BACKGROUND: Greater than half of emergency medical services (EMS) clinician shift workers report poor sleep, fatigue, and inadequate recovery between shifts. We hypothesized that EMS clinicians randomized to receive tailored sleep health education would have improved sleep quality and less fatigue compared to wait-list controls after 3 months. METHODS: We used a cluster-randomized, 2-arm, wait-list control study design (clinicaltrials.gov identifier: NCT04218279). Recruitment of EMS agencies (clusters) was nationwide. Our study was powered at 88% to detect a 0.4 standard deviation difference in sleep quality with 20 agencies per arm and a minimum of 10 individuals per agency. The primary outcome was measured using the Pittsburgh Sleep Quality Index (PSQI) at 3-month follow-up. Our intervention was accessible in an online, asynchronous format and comprised of 10 brief education modules that address fatigue mitigation topics prescribed by the American College of Occupational Environmental Medicine. RESULTS: In total, 36 EMS agencies and 678 individuals enrolled. Attrition at 3 months did not differ by study group (Intervention = 17.4% vs. Wait-list control = 18.2%; p = .37). Intention-to-treat analyses detected no differences in PSQI and fatigue scores at 3 months. Per protocol analyses showed the greater the number of education modules viewed, the greater the improvement in sleep quality and the greater the reduction in fatigue (p < .05). CONCLUSIONS: While intention-to-treat analyses revealed no differences in sleep quality or fatigue at 3 months, per protocol findings identified select groups of EMS clinician shift workers who may benefit from sleep health education. Our findings may inform fatigue risk management programs.

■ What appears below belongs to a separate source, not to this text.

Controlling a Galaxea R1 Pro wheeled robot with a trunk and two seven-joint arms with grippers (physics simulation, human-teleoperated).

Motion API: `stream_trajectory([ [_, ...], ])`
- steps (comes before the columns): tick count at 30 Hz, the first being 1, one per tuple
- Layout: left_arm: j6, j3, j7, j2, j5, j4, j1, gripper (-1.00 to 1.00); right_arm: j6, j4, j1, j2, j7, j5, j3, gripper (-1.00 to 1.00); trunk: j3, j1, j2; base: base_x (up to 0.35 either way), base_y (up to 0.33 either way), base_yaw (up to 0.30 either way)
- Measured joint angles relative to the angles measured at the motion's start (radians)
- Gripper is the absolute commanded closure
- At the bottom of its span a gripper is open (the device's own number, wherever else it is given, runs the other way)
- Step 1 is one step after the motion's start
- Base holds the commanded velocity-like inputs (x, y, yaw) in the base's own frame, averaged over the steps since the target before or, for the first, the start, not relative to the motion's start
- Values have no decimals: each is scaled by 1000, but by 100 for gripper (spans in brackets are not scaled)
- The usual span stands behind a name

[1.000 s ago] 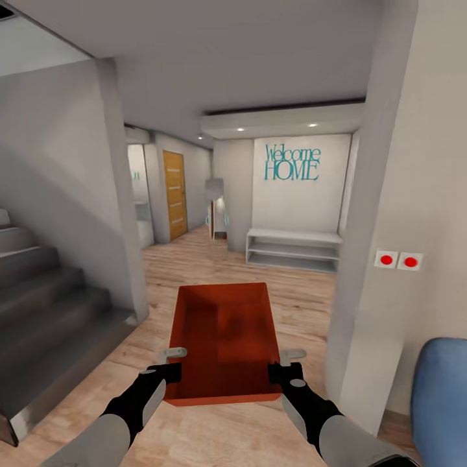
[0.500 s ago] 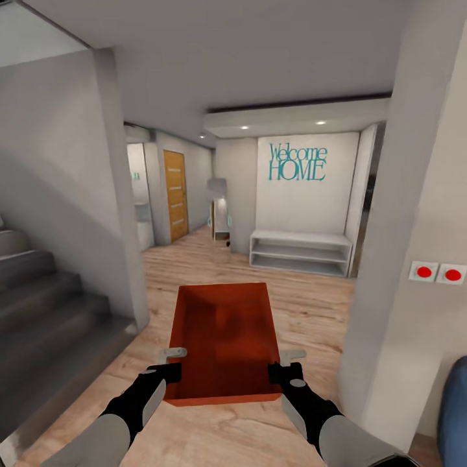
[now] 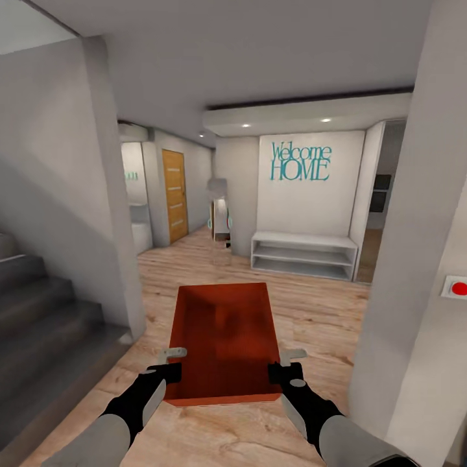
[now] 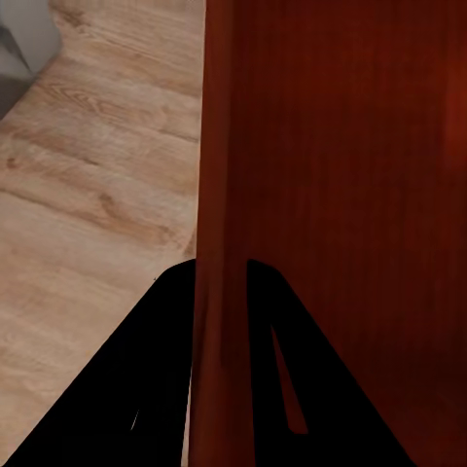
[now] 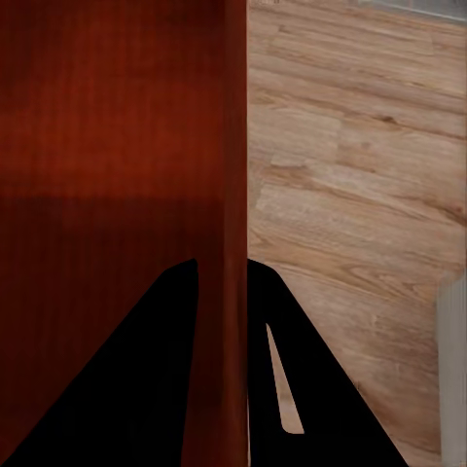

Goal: Move the two storage containers from the living room to the garage. In the garage, place one container on the floor and stack the other container on top of it (either order is fine).

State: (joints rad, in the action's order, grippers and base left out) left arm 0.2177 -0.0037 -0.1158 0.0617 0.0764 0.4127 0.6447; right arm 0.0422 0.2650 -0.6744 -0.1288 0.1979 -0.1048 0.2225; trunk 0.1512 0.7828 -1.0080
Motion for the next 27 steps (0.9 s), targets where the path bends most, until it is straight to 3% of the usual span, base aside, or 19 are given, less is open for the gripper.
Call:
stream_trajectory([
  [27,0,0,1,0,-2,1,0,100,3,-1,0,0,1,-2,1,100,0,0,0,323,0,0],
])
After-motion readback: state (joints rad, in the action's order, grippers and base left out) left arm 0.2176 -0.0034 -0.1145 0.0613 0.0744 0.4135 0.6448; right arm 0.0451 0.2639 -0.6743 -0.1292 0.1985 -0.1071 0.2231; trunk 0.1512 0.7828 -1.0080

Napping on the night shift and its impact on blood pressure and heart rate variability among emergency medical services workers: study protocol for a randomized crossover trial.

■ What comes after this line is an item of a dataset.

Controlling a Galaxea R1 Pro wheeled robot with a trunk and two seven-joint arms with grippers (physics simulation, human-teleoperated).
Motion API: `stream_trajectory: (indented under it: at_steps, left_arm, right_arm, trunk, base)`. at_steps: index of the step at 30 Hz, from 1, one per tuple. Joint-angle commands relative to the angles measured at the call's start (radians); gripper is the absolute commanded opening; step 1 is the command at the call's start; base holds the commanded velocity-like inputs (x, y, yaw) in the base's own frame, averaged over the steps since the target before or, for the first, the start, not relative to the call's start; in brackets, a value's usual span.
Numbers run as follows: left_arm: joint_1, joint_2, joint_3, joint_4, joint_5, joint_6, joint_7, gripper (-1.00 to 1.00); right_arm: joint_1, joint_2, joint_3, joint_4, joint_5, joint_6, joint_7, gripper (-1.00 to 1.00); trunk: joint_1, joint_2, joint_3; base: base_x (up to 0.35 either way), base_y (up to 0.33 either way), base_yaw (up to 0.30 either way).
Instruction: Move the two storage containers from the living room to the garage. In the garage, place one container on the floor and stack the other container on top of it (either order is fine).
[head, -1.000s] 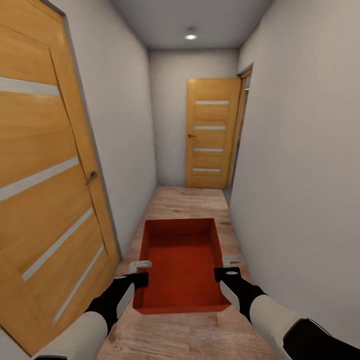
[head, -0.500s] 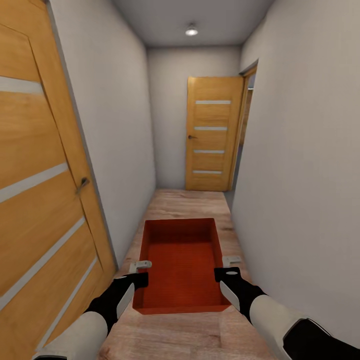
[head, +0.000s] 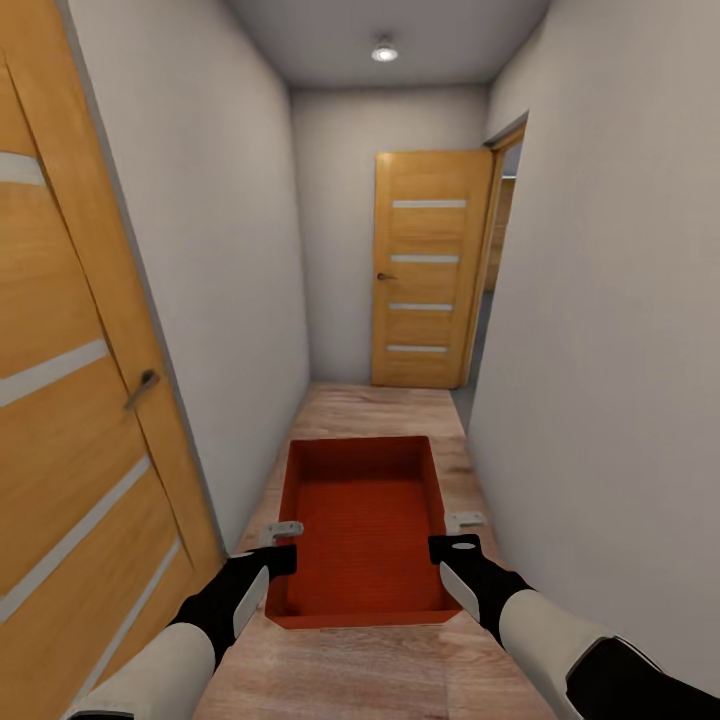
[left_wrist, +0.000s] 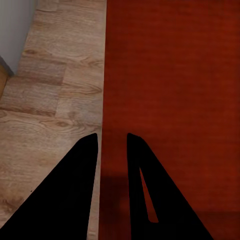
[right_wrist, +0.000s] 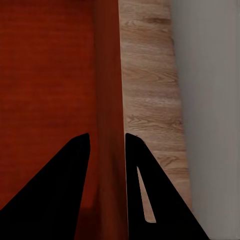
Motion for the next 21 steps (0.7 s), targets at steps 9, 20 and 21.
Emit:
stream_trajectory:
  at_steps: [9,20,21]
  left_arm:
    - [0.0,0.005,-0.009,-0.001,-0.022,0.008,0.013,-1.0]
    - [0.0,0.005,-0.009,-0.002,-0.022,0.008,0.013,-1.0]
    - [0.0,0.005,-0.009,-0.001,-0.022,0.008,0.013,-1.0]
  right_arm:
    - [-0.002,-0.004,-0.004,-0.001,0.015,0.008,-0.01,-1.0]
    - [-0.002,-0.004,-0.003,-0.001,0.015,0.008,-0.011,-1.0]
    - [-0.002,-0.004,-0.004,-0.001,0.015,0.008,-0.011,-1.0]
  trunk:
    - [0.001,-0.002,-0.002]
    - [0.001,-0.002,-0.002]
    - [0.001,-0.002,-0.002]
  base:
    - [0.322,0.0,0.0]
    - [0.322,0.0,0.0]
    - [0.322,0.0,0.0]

BACKGROUND: There is an emerging body of evidence that links exposure to shift work to cardiovascular disease (CVD). The risk of coronary events, such as myocardial infarction, is greater among night shift workers compared to day workers. There is reason to believe that repeated exposure to shift work, especially night shift work, creates alterations in normal circadian patterns of blood pressure (BP) and heart rate variability (HRV) and that these alterations contribute to increased risk of CVD. Recent data suggest that allowing shift workers to nap during night shifts may help to normalize BP and HRV patterns and, over time, reduce the risk of CVD. The risk of CVD related to shift work is elevated for emergency medical services (EMS) shift workers due in part to long-duration shifts, frequent use of night shifts, and a high prevalence of multiple jobs. METHODS: We will use a randomized crossover trial study design with three study conditions. The targeted population is comprised of EMS clinician shift workers, and our goal enrollment is 35 total participants with an estimated 10 of the 35 enrolled not completing the study protocol or classified as lost to attrition. All three conditions will involve continuous monitoring over 72 h and will begin with a 36-h at-home period, followed by 24 total hours in the lab (including a 12-h simulated night shift), ending with 12 h at home. The key difference between the three conditions is the intra-shift nap. Condition 1 will involve a simulated 12-h night shift with total sleep deprivation. Condition 2 will involve a simulated 12-h night shift and a 30-min nap opportunity. Condition 3 will involve a simulated 12-h night shift with a 2-h nap opportunity. Our primary outcomes of interest include blunted BP dipping and reduced HRV as measured by the standard deviation of the inter-beat intervals of normal sinus beats. Non-dipping status will be defined as sleep hours BP dip of less than 10%. DISCUSSION: Our study will address two indicators of cardiovascular health and determine if shorter or longer duration naps during night shifts have a clinically meaningful impact. TRIAL REGISTRATION: ClinicalTrials.gov NCT04469803 . Registered on 9 July 2020.